What you are asked to do: Copy each line in the data that includes the word "element".

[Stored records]

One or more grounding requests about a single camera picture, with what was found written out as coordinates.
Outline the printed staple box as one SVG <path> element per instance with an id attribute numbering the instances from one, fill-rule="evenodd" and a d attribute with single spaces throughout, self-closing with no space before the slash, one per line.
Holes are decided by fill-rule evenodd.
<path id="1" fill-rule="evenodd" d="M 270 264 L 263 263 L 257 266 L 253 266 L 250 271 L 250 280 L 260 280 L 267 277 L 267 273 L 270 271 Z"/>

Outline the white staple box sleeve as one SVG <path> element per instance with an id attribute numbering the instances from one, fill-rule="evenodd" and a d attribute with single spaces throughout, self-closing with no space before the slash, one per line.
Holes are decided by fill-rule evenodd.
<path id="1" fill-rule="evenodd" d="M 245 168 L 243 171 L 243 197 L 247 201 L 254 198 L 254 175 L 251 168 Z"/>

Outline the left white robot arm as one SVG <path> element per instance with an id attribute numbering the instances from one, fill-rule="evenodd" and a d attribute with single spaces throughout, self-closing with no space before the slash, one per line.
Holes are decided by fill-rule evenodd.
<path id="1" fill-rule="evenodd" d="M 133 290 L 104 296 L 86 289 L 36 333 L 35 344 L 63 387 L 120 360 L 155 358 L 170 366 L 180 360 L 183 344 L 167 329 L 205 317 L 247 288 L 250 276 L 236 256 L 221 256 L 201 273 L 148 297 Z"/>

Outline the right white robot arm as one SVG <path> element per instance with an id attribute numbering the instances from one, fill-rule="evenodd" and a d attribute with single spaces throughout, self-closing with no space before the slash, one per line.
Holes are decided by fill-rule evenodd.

Solution to the exercise:
Outline the printed staple box as one SVG <path> element per instance with an id attribute numbering the instances from one, fill-rule="evenodd" and a d attribute with single spaces throughout, self-closing with no space before the slash, one per line.
Outline the white staple box sleeve as one SVG <path> element per instance with an id attribute numbering the instances from one, fill-rule="evenodd" and a d attribute with single spaces throughout, self-closing with no space before the slash, one per line.
Outline the left white robot arm as one SVG <path> element per instance with an id attribute numbering the instances from one, fill-rule="evenodd" and a d attribute with single spaces throughout, self-closing with no space before the slash, one per line.
Outline the right white robot arm as one SVG <path> element per instance with an id attribute numbering the instances from one, fill-rule="evenodd" and a d attribute with single spaces throughout, self-closing with no space before the slash, one per line.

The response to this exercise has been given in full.